Tatsächlich wurde ich angenommen mit meiner komischen Mappe. Es hatte sich allerdings kein Professor bereit erklärt, mich in seine Klasse aufzunehmen. Für solche schwere Fälle hatte die Akademie zwei Jahre zuvor den so genannten „Orientierungsbereich“ eingerichtet, wo auch ich unter der Ägide von Beate Schiff landete. Die quälte uns mit allerlei künstlerischen Aufgaben in der Hoffnung, wenigstens ein paar von uns zu vergraulen. Meine Talentlosigkeit im klassischen Sinne erkannte sie bald und quälte mich umso mehr. Immerhin war sie so hellsichtig, mir zu raten, mich auf die Sprache zu verlegen, das sei ganz offensichtlich meine Baustelle. Aber nach zwei Semestern hatte ich auch das überstanden und landete bei Professorin Ellen Neumann.
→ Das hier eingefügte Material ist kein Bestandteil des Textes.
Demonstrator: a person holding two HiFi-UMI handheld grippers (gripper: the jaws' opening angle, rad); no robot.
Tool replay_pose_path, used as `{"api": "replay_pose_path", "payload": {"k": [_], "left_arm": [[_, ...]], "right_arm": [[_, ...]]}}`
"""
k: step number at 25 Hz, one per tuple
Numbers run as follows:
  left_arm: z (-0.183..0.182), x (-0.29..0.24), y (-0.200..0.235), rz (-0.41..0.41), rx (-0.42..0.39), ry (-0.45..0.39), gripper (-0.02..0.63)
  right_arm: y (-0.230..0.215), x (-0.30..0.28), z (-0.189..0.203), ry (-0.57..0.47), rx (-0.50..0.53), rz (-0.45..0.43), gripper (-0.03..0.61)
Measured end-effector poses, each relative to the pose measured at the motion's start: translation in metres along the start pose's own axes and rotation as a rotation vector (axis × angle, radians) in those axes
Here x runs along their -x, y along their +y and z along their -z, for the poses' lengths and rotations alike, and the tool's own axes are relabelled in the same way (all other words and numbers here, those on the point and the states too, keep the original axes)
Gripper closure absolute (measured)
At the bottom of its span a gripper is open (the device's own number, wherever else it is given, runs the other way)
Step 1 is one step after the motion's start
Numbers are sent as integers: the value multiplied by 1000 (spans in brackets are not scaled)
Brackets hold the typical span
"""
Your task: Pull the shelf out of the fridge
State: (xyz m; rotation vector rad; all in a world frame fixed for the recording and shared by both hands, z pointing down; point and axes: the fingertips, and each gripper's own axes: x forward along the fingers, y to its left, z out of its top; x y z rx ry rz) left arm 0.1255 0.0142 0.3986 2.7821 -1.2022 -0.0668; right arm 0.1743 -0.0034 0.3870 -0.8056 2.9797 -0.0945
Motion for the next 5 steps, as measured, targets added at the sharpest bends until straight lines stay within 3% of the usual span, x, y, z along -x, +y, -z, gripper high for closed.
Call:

Der Raum der Orientierungsklasse Schiff lag im Erdgeschoss direkt am Eingang rechts und war folgerichtig Raum 1. Das Stammquartier der Beuys-Klasse war zwei Türen entfernt und lag im Raum 3. Dazwischen lag das Atelier Beuys, also quasi sein Büro in der Akademie. Die Beuys-Schüler waren aber – wie erwähnt – im ganzen Erdgeschoss verteilt, und man konnte ihnen nicht ausweichen. Tatsächlich waren aber die auffälligsten Typen Schüler dieser Klasse. Ich denke da vor allem an Rüdiger Berndt, den Tänzer aus Hannover, der eine permanente Ausstellung seiner Arbeiten im Gang zelebrierte, wobei er auch mal tütenweise abgeschnittene Fingernägel und Haare präsentierte. Der heiratete später und nahm den Namen seiner Frau an. Als Rüdiger Wich wurde er in Düsseldorf bekannter, und seit einigen Jahren firmiert er unter seinem Spitznamen als Tschibbi Wich. In den Siebzigern wirkte er u.a. als Kellner im Ratinger Hof, genau an der Schwelle zwischen der Hippie-Ära und der Rolle der Kneipe als Zentrum des deutschen Punk.
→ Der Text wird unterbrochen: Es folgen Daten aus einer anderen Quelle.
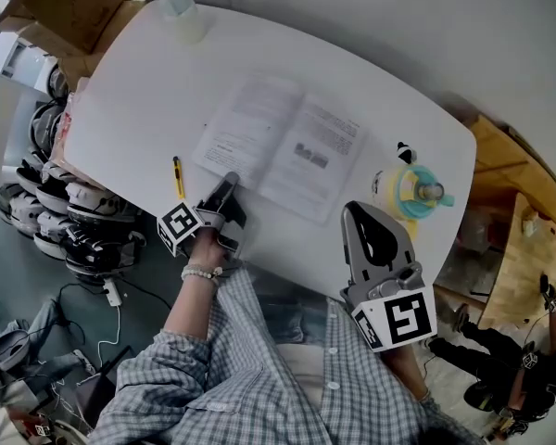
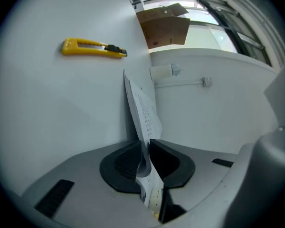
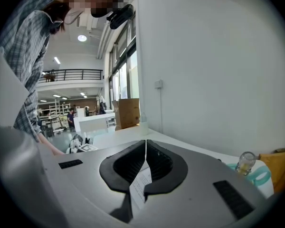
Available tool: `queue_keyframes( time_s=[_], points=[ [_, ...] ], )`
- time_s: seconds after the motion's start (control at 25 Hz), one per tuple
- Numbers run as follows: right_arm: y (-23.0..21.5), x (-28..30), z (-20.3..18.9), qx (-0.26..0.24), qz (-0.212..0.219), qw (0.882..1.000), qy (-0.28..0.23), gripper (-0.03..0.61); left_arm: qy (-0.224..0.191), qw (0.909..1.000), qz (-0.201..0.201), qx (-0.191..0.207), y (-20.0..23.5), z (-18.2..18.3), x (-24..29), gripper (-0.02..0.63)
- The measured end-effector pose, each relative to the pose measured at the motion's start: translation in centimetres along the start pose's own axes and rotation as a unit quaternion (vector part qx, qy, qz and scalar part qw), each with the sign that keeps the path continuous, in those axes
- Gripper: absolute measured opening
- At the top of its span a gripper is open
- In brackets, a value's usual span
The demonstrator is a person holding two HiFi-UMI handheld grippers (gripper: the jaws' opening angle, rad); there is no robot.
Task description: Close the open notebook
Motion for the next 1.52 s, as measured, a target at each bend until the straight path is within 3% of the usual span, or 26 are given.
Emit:
queue_keyframes(
  time_s=[0.16,0.32,0.48,0.6,0.72,0.88,1.12,1.4,1.52],
  points=[
    [0.0,-0.2,-0.1,0.001,-0.001,1.0,0.002,0.023,-0.017,0.9988,0.01,0.045,-0.9,-0.1,-0.1,0.041],
    [0.2,-0.4,-0.1,0.001,-0.001,1.0,0.0,0.023,-0.008,0.99,0.036,0.136,-2.8,0.0,0.0,0.034],
    [0.4,-0.5,0.2,-0.002,0.0,1.0,-0.005,0.023,0.022,0.9693,0.076,0.233,-4.3,-0.2,0.1,0.034],
    [0.4,-0.7,0.3,-0.003,-0.001,1.0,-0.008,0.023,0.051,0.943,0.112,0.309,-4.9,-0.7,0.1,0.034],
    [0.4,-0.9,0.2,-0.005,0.0,1.0,-0.01,0.023,0.075,0.9103,0.141,0.382,-5.8,-1.5,0.2,0.034],
    [0.6,-1.2,0.2,-0.006,0.0,1.0,-0.012,0.023,0.111,0.8573,0.165,0.475,-6.8,-2.6,0.5,0.031],
    [0.6,-1.7,0.0,-0.007,-0.001,1.0,-0.014,0.023,0.181,0.7545,0.185,0.603,-7.4,-4.7,1.1,0.023],
    [0.9,-2.0,-0.2,-0.003,-0.002,1.0,-0.015,0.023,0.237,0.6651,0.189,0.682,-7.7,-6.5,1.7,0.023],
    [0.7,-2.0,-0.2,-0.003,-0.002,1.0,-0.016,0.023,0.264,0.6105,0.188,0.723,-7.9,-7.4,2.1,0.023]
  ],
)
Point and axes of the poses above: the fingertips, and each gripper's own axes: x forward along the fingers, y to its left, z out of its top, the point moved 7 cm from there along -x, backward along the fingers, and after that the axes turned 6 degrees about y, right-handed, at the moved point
Wir hatten wenig bewussten Kontakt zur Beuys-Klasse. Irgendwie war uns dieser ganze schmuddelige, chaotische Kram auch suspekt. Und nicht wenige Studenten der anderen Klassen waren strikt dagegen, dass Beuys beliebig viele Studenten angenommen hatten und wünschte sich eine elitäre Akademie zurück.

Zu dem Zeitpunkt also, als ich in der Orienierungsklasse schmorte, war Beuys schon vom damaligen NRW-Bildungsminister Johannes Rau entlassen worden. Das hieß: Die Stundenten waren rechtskräftig eingeschrieben, aber lehrerlos. Dieses Dilemma lösten sie ganz im beuys’schen Sinne durch Selbstorganisation und dadurch, dass sich einige Lehrer mit Beuys solidarisch erklärt hatten und dessen Schüler betreuten. Bis zum Ende meines Studiums an der Akademie im Jahr 1976 war der Beuys-Konflikt das bestimmende Thema am Institut. Da konnte selbst der übermächtige MSB Spartakus, der unser Studentenparlament dominierte, nicht gegen anstinken. Die optimal organisierten MSBler (die auch schon mal „vergaßen“, Nicht-MSBler zu Sitzungen einzuladen…) wollten durchaus andere Themen behandelt wissen, aber das fand wenig Gehör.

Natürlich war Beuys trotz der Entlassung sehr oft in der Akademie präsent. Denn das Haus war ein offenes Haus, das niemanden den Eintritt verwehrte, auch entlassenen Professoren nicht. Und das Privileg auf den eigenen Raum hatte ihm Johannes Rau auch nicht genommen. Nur unterrichten durfte Beuys nicht. Im Sommer 1973 hielt er deshalb Stunden auf den Stufen der Eingangstreppe im Freuen ab. Einmal kam ich zufällig hinzu, als da gut dreißig Leute, Beuys mittendrin, auf dem Boden hockten. Eine junge Frau hatte ihr Kaninchen mitgebracht und angeregt durch Beuys entstand eine Unterrichtsstunde rund um das Nagetier, an der sich jeder beteiligte, also jeder Schüler und Lehrer zugleich war.